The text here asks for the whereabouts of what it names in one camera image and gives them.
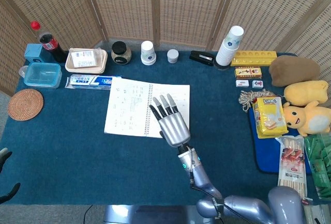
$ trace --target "blue plastic container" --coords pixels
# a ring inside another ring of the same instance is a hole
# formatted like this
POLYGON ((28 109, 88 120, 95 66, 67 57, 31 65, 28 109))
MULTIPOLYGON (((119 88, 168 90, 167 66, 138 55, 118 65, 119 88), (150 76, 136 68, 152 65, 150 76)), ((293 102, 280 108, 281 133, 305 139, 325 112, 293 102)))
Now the blue plastic container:
POLYGON ((61 66, 54 63, 31 63, 24 83, 32 87, 58 88, 62 77, 61 66))

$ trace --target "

# # # # # # #

- **ASSIGNED TASK**: The expected output is every record above, copied exactly, without pictures.

- **ANSWER SPACE**:
The text here asks for the whereabouts of what it names in one camera image and gives them.
$ trace --target "blue plastic container" --coords pixels
# a ring inside another ring of the same instance is a hole
# formatted like this
POLYGON ((28 109, 88 120, 95 66, 67 57, 31 65, 28 109))
MULTIPOLYGON (((119 88, 168 90, 167 66, 138 55, 118 65, 119 88), (150 76, 136 68, 152 65, 150 76)), ((293 102, 280 108, 281 133, 305 139, 325 112, 293 102)))
Now the blue plastic container:
POLYGON ((61 66, 54 63, 31 63, 24 83, 32 87, 58 88, 62 77, 61 66))

$ trace --target "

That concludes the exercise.